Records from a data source
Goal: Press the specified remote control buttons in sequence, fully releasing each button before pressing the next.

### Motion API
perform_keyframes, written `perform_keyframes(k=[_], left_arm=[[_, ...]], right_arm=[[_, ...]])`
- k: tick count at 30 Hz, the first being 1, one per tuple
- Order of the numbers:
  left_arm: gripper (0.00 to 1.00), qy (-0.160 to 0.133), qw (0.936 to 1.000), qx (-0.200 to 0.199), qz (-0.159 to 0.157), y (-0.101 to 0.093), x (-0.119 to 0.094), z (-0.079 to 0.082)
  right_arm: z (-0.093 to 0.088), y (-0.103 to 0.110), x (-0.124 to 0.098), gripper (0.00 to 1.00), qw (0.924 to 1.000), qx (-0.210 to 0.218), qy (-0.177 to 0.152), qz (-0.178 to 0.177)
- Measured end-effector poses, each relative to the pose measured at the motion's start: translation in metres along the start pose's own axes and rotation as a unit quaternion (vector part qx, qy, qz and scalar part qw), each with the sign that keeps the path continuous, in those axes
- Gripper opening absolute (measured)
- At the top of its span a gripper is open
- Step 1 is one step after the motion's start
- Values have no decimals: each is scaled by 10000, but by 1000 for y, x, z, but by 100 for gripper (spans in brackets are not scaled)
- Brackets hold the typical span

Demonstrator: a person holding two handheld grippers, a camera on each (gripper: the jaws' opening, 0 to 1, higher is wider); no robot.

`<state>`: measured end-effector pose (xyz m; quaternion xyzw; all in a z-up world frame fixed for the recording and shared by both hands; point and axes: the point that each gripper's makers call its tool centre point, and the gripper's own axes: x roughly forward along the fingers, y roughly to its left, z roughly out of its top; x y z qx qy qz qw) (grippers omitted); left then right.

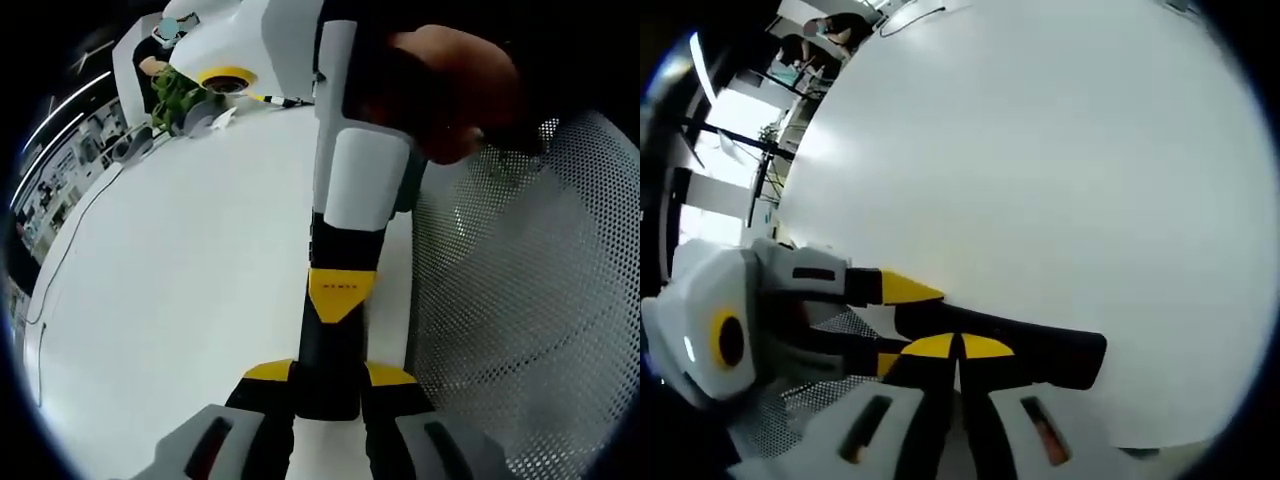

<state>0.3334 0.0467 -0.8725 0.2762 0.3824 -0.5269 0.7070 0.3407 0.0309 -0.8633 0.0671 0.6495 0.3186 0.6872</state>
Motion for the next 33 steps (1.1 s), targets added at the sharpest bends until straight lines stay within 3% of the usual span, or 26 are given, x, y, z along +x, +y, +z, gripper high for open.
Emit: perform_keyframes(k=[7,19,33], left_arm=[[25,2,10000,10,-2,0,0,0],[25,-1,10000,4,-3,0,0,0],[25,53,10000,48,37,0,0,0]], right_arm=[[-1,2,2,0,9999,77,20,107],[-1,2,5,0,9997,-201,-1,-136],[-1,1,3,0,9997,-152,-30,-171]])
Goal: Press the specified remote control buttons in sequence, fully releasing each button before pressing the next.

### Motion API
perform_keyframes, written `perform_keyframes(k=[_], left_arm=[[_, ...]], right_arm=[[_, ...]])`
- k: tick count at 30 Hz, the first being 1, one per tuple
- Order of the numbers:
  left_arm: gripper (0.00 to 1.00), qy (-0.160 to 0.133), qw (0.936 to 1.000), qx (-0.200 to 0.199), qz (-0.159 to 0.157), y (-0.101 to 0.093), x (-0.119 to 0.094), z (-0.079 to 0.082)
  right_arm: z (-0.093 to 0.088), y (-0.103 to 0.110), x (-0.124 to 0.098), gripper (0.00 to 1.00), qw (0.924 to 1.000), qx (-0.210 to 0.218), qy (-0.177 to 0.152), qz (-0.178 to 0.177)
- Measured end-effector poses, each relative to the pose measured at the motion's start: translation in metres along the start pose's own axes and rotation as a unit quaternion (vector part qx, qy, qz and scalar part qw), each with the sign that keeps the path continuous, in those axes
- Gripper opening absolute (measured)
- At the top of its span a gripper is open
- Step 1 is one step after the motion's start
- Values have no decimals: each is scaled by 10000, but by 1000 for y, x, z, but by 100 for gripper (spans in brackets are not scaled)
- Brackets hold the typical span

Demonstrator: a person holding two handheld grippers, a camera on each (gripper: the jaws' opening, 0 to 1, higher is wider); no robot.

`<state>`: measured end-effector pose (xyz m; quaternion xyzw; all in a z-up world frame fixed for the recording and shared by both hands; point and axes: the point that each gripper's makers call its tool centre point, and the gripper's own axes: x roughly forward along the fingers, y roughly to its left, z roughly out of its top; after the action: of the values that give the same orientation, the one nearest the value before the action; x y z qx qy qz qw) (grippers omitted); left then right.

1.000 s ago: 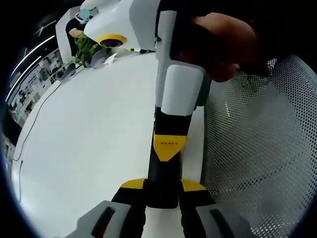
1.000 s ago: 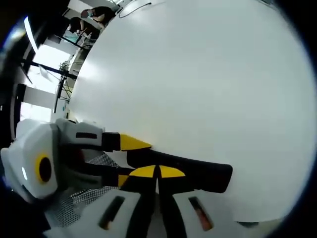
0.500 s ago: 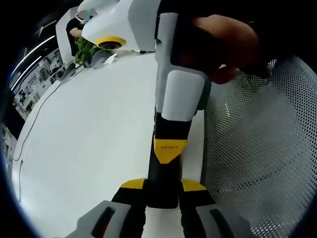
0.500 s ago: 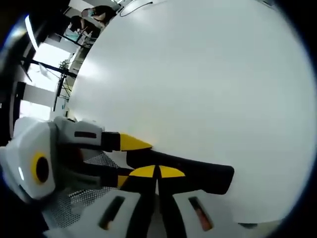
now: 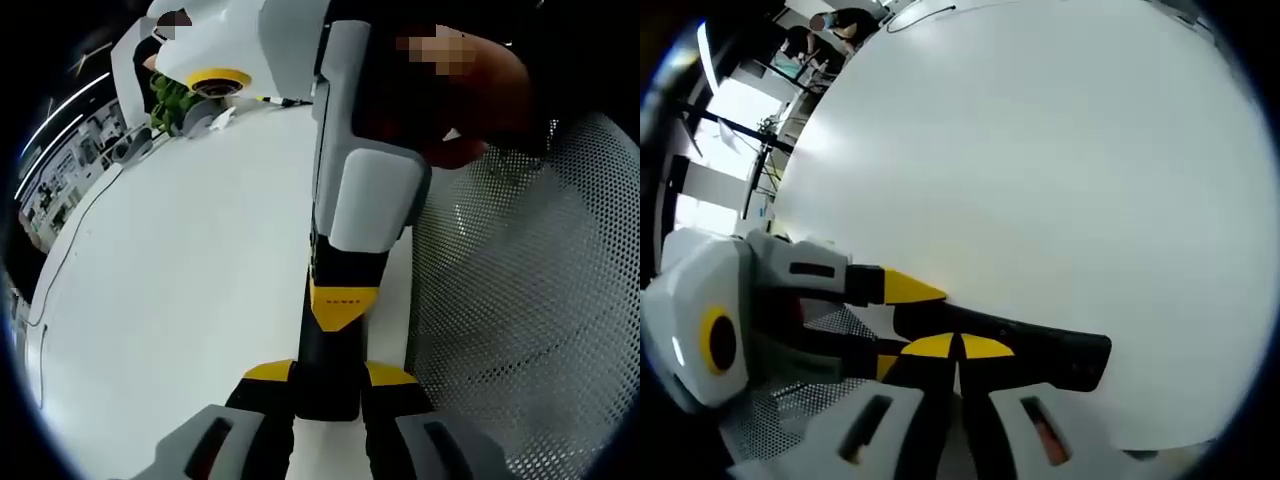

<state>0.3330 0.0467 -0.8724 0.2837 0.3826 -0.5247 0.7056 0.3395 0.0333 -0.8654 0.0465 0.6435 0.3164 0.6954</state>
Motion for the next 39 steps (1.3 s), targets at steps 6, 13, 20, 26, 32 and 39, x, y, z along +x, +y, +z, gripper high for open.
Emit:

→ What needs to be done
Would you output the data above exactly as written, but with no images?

→ Answer to the exercise
Goal: Press the specified remote control buttons in sequence, fully releasing each button before pressing the next.

### Motion API
perform_keyframes, written `perform_keyframes(k=[_], left_arm=[[_, ...]], right_arm=[[_, ...]])`
- k: tick count at 30 Hz, the first being 1, one per tuple
- Order of the numbers:
  left_arm: gripper (0.00 to 1.00), qy (-0.160 to 0.133), qw (0.936 to 1.000), qx (-0.200 to 0.199), qz (-0.159 to 0.157), y (-0.101 to 0.093), x (-0.119 to 0.094), z (-0.079 to 0.082)
  right_arm: z (-0.093 to 0.088), y (-0.103 to 0.110), x (-0.124 to 0.098), gripper (0.00 to 1.00), qw (0.924 to 1.000), qx (-0.210 to 0.218), qy (-0.177 to 0.152), qz (-0.178 to 0.177)
- Measured end-effector poses, each relative to the pose measured at the motion's start: translation in metres along the start pose's own axes and rotation as a unit quaternion (vector part qx, qy, qz and scalar part qw), each with the sign that keeps the path continuous, in those axes
- Gripper opening absolute (measured)
- At the top of its span a gripper is open
- Step 1 is one step after the motion's start
- Values have no decimals: each is scaled by 10000, but by 1000 for y, x, z, but by 100 for gripper (spans in brackets are not scaled)
- Brackets hold the typical span

Demonstrator: a person holding two handheld grippers, a camera on each (gripper: the jaws' opening, 0 to 1, higher is wider); no robot.

`<state>`: measured end-effector pose (xyz m; quaternion xyzw; all in a z-up world frame fixed for the recording and shared by both hands; point and axes: the point that each gripper's makers call its tool centre point, and the gripper's own axes: x roughly forward along the fingers, y roughly to its left, z roughly out of its top; x y z qx qy qz qw) (grippers omitted); left then right.


<state>0.3334 0.0467 -0.8725 0.2762 0.3824 -0.5269 0.7070 0.3407 0.0309 -0.8633 0.0671 0.6495 0.3186 0.6872</state>
Motion for the next 33 steps (1.1 s), targets added at the sharpest bends until straight lines stay within 3% of the usual span, or 26 are given, x, y, z along +x, +y, +z, gripper high for open.
Emit: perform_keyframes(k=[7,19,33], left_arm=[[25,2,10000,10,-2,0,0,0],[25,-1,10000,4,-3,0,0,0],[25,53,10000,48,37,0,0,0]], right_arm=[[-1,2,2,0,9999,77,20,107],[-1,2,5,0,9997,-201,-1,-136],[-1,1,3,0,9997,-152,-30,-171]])
Goal: Press the specified remote control buttons in sequence, fully releasing each button before pressing the next.

### Motion API
perform_keyframes, written `perform_keyframes(k=[_], left_arm=[[_, ...]], right_arm=[[_, ...]])`
- k: tick count at 30 Hz, the first being 1, one per tuple
- Order of the numbers:
  left_arm: gripper (0.00 to 1.00), qy (-0.160 to 0.133), qw (0.936 to 1.000), qx (-0.200 to 0.199), qz (-0.159 to 0.157), y (-0.101 to 0.093), x (-0.119 to 0.094), z (-0.079 to 0.082)
  right_arm: z (-0.093 to 0.088), y (-0.103 to 0.110), x (-0.124 to 0.098), gripper (0.00 to 1.00), qw (0.924 to 1.000), qx (-0.210 to 0.218), qy (-0.177 to 0.152), qz (-0.178 to 0.177)
- Measured end-effector poses, each relative to the pose measured at the motion's start: translation in metres along the start pose's own axes and rotation as a unit quaternion (vector part qx, qy, qz and scalar part qw), each with the sign that keeps the path continuous, in those axes
- Gripper opening absolute (measured)
- At the top of its span a gripper is open
- Step 1 is one step after the motion's start
- Values have no decimals: each is scaled by 10000, but by 1000 for y, x, z, but by 100 for gripper (spans in brackets are not scaled)
- Brackets hold the typical span

Demonstrator: a person holding two handheld grippers, a camera on each (gripper: the jaws' opening, 0 to 1, higher is wider); no robot.

`<state>`: measured end-effector pose (xyz m; quaternion xyzw; all in a z-up world frame fixed for the recording and shared by both hands; point and axes: the point that each gripper's makers call its tool centre point, and the gripper's own axes: x roughly forward along the fingers, y roughly to its left, z roughly out of its top; after the action: of the values that give the same orientation, the one nearest the value before the action; x y z qx qy qz qw) (grippers omitted); left then right.

1.000 s ago: 
1.000 s ago: 
0.500 s ago: 
0.500 s ago: 
now: 

<state>0.3330 0.0467 -0.8724 0.2837 0.3826 -0.5247 0.7056 0.3395 0.0333 -0.8654 0.0465 0.6435 0.3164 0.6954</state>
Motion for the next 39 steps (1.3 s), targets at steps 6, 13, 20, 26, 32 and 39, x, y, z along +x, +y, +z, gripper high for open.
Emit:

No more output is needed.